Records for this task:
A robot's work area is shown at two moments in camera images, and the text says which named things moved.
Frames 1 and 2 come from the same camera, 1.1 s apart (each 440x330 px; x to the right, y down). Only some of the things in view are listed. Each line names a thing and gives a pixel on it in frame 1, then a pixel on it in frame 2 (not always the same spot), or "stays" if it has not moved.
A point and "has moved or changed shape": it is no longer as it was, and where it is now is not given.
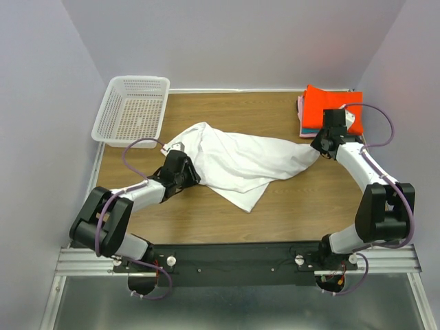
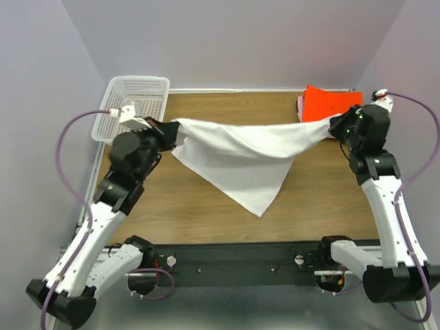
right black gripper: (315, 144) to (337, 122)
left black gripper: (194, 177) to (166, 132)
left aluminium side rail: (96, 170) stays
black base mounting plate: (237, 264) stays
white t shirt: (240, 166) has moved or changed shape
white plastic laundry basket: (135, 107) stays
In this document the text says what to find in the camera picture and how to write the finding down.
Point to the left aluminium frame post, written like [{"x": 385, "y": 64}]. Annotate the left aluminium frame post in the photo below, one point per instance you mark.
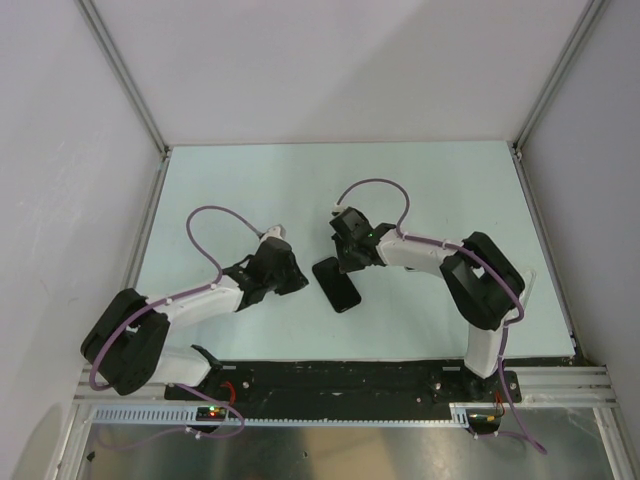
[{"x": 114, "y": 58}]

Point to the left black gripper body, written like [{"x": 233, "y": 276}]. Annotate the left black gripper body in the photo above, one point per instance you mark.
[{"x": 285, "y": 280}]

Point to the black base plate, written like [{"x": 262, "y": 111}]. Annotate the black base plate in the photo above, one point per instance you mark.
[{"x": 349, "y": 388}]

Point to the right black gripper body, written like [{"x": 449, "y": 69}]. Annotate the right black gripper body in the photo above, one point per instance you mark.
[{"x": 347, "y": 258}]

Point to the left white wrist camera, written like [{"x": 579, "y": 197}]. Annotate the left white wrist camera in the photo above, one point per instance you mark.
[{"x": 276, "y": 231}]

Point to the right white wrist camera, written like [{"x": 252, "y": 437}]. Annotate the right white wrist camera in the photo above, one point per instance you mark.
[{"x": 337, "y": 209}]

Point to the clear phone case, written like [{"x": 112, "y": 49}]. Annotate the clear phone case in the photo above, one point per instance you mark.
[{"x": 529, "y": 276}]

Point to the aluminium frame post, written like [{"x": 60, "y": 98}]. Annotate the aluminium frame post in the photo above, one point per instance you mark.
[
  {"x": 114, "y": 58},
  {"x": 579, "y": 36}
]

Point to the right aluminium frame post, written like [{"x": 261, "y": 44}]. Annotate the right aluminium frame post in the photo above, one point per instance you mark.
[{"x": 579, "y": 36}]

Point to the black smartphone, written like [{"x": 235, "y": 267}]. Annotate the black smartphone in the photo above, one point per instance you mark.
[{"x": 338, "y": 288}]

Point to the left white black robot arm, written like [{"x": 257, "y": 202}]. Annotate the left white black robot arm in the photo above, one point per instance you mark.
[{"x": 127, "y": 346}]

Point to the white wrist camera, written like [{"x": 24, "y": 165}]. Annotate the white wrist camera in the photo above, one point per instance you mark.
[
  {"x": 337, "y": 209},
  {"x": 276, "y": 231}
]

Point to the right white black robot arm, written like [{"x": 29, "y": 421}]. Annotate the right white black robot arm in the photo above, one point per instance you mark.
[{"x": 484, "y": 285}]

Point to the slotted cable duct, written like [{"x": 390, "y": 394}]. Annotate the slotted cable duct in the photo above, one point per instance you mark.
[{"x": 450, "y": 416}]

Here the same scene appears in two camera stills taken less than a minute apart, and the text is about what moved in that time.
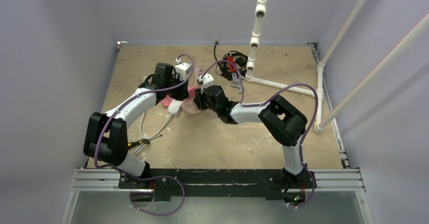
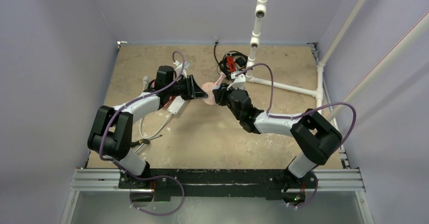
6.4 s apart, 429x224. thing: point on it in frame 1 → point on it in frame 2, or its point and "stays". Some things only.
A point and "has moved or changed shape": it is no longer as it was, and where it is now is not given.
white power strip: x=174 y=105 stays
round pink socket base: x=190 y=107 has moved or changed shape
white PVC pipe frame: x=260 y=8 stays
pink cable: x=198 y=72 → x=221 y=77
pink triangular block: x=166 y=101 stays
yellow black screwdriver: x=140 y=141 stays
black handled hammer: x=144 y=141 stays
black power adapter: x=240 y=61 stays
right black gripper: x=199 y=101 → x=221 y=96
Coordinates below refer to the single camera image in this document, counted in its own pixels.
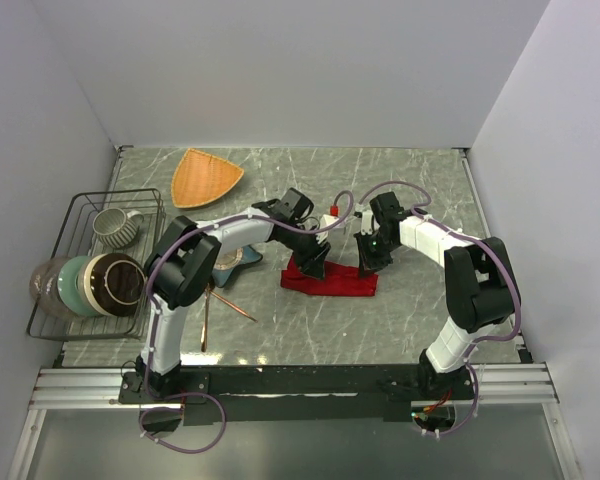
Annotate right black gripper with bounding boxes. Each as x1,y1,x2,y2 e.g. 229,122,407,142
354,229,398,278

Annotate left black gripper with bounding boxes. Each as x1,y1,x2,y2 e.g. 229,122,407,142
281,222,331,282

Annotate red cloth napkin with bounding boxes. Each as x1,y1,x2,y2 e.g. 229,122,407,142
280,257,379,297

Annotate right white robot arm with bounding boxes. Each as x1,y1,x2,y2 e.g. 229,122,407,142
355,192,521,399

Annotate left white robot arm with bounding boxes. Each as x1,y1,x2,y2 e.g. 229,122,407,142
136,189,338,402

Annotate blue star-shaped dish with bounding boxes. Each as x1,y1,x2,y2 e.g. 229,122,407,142
212,246,263,288

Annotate copper fork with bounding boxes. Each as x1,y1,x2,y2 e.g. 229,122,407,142
209,290,258,323

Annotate copper spoon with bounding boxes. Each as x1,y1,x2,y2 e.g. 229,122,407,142
200,284,211,353

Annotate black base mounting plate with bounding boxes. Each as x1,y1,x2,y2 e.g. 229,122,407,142
118,364,474,426

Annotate orange woven basket tray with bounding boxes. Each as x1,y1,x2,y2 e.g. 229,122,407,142
171,148,244,209

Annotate brown cream ceramic bowl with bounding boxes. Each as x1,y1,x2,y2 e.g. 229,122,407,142
77,253,146,317

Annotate grey ribbed mug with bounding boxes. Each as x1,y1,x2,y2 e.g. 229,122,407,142
93,208,144,250

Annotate green ceramic bowl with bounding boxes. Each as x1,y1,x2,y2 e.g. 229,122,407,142
57,256,93,317

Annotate clear glass bowl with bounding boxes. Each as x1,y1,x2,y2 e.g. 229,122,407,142
29,256,73,322

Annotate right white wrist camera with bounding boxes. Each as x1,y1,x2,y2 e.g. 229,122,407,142
355,204,375,235

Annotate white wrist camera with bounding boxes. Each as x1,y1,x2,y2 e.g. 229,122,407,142
316,204,345,244
355,204,375,235

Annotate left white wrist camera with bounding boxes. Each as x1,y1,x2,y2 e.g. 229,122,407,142
316,204,345,244

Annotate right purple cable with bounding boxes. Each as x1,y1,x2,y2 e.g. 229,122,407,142
355,180,524,437

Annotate purple cable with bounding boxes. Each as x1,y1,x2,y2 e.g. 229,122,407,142
138,191,355,455
355,180,524,437

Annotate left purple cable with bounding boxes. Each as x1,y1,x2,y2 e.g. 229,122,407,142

Activity:
If a line in the listing has "changed" in it, report that line.

Answer section:
A point and "has moved or changed shape": it is no longer as it was, and where it is now is not given.
white t shirt: (240, 166) has moved or changed shape
A point and "has moved or changed shape": it is no longer as it was, and where it is now is not given.
round pink socket base: x=190 y=107 has moved or changed shape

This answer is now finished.